In unserer Überlieferung ist I. aber durchaus nur der Repräsentant der afrikanischen Urbevölkerung gegenüber den phoinikischen Eindringlingen. Darauf weisen die Namen des Stammes oder der Stämme, über die er gebietet, der Maxitaner (Iustin. XVIII 6 , Gaetuler (Verg. Aen. IV 325f. Ovid. Heroid. VII 125), Numider (Ovid. fast. III 551. Sil. Ital. VIII 56. Eustath. zu Dionys. 195), Maurer (Ovid. fast. III 552. Myth. Vat. I 214), Maziker (Eustath. a. a. O.), Libyer (Serv. Aen. IV 36)‚ und die Namen der Länder und Völker bei Sil. Ital. II 56ff. Das zeigt die Sage, die Dido das Land für die neue Ansiedlung von I. erwerben läßt. Darauf weist vielleicht auch seine Abstammung von Hammon und der garamantischen Nymphe (Verg. Aen. IV 198. Sil. Ital. II 59ff).
Das zum erstenmal von Schneidewin (Philol. I 421ff., vgl. Bergk PLG III⁴ frgm. adesp. 84) aus Hippolytos herausgegebene Fragment, in dem eine Reihe von Autochthonen aufgezählt wird, wird wohl nicht Pindar, ja überhaupt keinem Lyriker angehören (v. Wilamowitz Herm. XXXVII 331). Vielleicht hat aber Schneidewin den Namen des libyschen Autochthonen Ἰάρβαντα richtig koniziert. sachlich und hsl. ist seine Konjektur wohl möglich. Bietet der cod. die Lesart Τάρβαντα (Schneidewin, vgl. aber v. Wilamowitz‚ dann liegt Ἰάρβαντα sogar näher als Bergks Konjektur Γαράμαντα, die auch v. Wilamowitz angenommen hat. Das Fragment böte dann einen Beleg dafür, da8 die Libyer I. als den ersten Menschen und Autochthonen des libyschen Landes angesehen haben. Πρωτόγονος ist er ja auch als Sohn des Gottes Iuppiter Hammon und der garamantischen Nymphe.
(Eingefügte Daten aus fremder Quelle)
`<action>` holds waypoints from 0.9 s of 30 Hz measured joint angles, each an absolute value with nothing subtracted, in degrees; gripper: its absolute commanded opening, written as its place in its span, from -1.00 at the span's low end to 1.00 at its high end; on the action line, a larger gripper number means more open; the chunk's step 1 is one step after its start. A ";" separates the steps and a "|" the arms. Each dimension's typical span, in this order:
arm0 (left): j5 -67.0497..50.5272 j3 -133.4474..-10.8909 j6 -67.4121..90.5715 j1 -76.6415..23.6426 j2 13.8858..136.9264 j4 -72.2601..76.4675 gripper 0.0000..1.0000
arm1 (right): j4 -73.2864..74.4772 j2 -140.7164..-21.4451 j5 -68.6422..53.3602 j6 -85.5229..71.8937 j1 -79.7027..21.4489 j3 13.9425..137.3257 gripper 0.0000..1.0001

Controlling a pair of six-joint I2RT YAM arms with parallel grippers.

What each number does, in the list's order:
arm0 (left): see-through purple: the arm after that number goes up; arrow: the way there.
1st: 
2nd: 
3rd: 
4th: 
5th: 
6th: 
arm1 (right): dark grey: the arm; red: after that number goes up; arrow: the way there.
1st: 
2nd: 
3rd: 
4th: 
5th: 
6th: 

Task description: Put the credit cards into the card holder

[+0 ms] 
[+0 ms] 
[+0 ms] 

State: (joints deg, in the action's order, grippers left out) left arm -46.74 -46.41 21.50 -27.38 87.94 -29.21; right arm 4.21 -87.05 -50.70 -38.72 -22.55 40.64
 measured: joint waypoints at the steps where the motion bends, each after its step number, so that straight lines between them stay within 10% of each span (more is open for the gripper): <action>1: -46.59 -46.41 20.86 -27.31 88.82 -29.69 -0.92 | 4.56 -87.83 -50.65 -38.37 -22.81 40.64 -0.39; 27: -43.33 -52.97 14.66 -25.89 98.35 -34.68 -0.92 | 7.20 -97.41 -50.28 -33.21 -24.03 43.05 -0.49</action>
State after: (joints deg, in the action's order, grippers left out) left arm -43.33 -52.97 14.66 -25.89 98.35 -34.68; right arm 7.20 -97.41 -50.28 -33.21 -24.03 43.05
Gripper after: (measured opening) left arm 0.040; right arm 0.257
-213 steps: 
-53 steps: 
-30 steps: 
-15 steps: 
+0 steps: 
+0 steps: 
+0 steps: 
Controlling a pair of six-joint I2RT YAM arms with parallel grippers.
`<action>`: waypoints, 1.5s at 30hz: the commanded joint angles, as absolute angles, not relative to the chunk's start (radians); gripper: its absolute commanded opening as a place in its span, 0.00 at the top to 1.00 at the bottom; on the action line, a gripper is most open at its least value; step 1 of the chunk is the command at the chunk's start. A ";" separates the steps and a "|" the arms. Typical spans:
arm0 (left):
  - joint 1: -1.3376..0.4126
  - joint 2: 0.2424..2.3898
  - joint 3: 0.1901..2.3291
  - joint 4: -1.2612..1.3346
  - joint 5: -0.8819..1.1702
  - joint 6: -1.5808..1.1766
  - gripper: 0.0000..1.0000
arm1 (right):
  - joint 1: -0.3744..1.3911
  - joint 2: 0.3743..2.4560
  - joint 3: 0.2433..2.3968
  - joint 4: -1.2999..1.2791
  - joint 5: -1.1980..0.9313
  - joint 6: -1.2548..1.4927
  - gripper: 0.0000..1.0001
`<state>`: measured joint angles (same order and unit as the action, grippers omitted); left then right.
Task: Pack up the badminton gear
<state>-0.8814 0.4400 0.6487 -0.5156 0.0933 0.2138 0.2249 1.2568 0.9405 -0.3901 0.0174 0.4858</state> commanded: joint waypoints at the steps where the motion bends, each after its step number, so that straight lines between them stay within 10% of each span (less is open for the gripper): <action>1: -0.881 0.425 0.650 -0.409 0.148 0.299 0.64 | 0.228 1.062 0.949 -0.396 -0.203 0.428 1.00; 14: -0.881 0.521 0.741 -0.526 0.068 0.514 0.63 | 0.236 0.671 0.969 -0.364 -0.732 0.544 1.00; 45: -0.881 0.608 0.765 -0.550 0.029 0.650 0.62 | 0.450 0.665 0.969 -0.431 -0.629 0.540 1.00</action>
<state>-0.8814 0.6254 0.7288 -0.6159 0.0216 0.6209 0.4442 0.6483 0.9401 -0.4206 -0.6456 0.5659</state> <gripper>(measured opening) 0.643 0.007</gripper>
Die Worte ἀπάρξασθαι Διὸς βαλάνου bezeichnen I. vielleicht als Stifter des Götterkultes, als der er ebenfalls bei Verg. Aen. IV 199ff. erscheint.
Zu Nr. 2 Über Münzen, die dieser König vielleicht hat schlagen lassen, vgl. L. Müller [748] Numismatique de l’ancienne Afrique III 1862, 41 f. und 72.